Lipu picture Lipu · Nov 4, 2013 · Viewed 8.2k times · Source

I am using a Apache pdfbox for extracting text. I can extract the text from pdf but I dont know how to know that whether the word is bold or not??? (code suggestion would be good!!!) Here is the code for extracting plain text from pdf that is working fine.

PDDocument document = PDDocument
    .load("/home/lipu/workspace/MRCPTester/test.pdf");
document.getClass();
if (document.isEncrypted()) {
    try {
        document.decrypt("");
    } catch (InvalidPasswordException e) {
        System.err.println("Error: Document is encrypted with a password.");
        System.exit(1);
    }
}

// PDFTextStripperByArea stripper = new PDFTextStripperByArea();
// stripper.setSortByPosition(true);
PDFTextStripper stripper = new PDFTextStripper();
stripper.setStartPage(1);
stripper.setEndPage(2);
stripper.setSortByPosition(true);
String st = stripper.getText(document);

Answer

mkl picture mkl · Nov 4, 2013

The result of PDFTextStripper is plain text. After extracting it, therefore, it is too late. But you can override certain methods of it and only let through text which is formatted according to your wishes.

In case of the PDFTextStripper you have to override

protected void processTextPosition( TextPosition text )

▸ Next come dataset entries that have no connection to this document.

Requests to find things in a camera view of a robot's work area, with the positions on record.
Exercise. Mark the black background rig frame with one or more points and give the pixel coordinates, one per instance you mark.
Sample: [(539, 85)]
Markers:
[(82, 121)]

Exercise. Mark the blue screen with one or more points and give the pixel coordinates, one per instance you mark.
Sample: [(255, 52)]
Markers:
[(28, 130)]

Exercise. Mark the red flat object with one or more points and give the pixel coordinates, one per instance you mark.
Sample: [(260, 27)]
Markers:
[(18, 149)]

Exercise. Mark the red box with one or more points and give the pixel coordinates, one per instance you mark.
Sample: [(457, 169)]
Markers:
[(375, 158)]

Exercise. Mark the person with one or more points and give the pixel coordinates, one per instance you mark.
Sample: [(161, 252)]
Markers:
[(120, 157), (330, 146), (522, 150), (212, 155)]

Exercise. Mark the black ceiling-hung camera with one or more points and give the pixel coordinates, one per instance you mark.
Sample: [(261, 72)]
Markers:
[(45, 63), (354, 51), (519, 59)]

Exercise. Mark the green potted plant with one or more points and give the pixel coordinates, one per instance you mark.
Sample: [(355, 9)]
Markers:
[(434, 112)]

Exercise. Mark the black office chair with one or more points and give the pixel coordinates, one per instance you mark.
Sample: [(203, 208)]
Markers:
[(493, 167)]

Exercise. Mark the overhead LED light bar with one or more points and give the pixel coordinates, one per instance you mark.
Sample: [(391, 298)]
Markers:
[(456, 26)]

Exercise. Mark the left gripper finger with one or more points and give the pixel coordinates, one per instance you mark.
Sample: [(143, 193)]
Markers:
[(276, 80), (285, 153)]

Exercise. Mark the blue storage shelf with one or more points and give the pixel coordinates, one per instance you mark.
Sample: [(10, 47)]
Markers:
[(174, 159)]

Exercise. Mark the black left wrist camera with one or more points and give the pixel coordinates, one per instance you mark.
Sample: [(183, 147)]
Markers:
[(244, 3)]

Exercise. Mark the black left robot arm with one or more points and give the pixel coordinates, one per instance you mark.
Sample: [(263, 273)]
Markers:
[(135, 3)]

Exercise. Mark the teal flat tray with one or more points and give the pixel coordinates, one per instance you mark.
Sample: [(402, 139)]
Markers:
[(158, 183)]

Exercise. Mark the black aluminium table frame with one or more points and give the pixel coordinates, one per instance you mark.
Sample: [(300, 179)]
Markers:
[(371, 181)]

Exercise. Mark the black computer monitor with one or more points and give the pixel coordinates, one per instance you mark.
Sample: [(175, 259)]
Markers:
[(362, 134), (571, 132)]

In your override you check whether the text in question fulfills your requirements (TextPosition contains much information on the text in question, not only the text itself), and if it does, forward the TextPosition text to the super implementation.

The main problem is, though, to recognize which text is bold.

Criteria for boldness may be the word bold in the font name, e.g. Courier-BoldOblique - you access the font of the text using text.getFont() and the postscript name of the font using the font's getBaseFont() method

String postscriptName = text.getFont().getBaseFont();

Criteria may also be from the font descriptor - you get the font descriptor of a font using the getFontDescriptor method, and a font descriptor has an optional font weight value

float fontWeight = text.getFont().getFontDescriptor().getFontWeight();

The value is defined as

(Optional; PDF 1.5; should be used for Type 3 fonts in Tagged PDF documents) The weight (thickness) component of the fully-qualified font name or font specifier. The possible values shall be 100, 200, 300, 400, 500, 600, 700, 800, or 900, where each number indicates a weight that is at least as dark as its predecessor. A value of 400 shall indicate a normal weight; 700 shall indicate bold.

The specific interpretation of these values varies from font to font.

EXAMPLE 300 in one font may appear most similar to 500 in another.

(Table 122, Section 9.8.1, ISO 32000-1)

There may be additional hints towards bold-ism to check, e.g. a big line width

double lineWidth = getGraphicsState().getLineWidth();

when the rendering mode draws an outline, too:

int renderingMode = getGraphicsState().getTextState().getRenderingMode();

You may have to try with your the documents you have at hand which criteria suffice.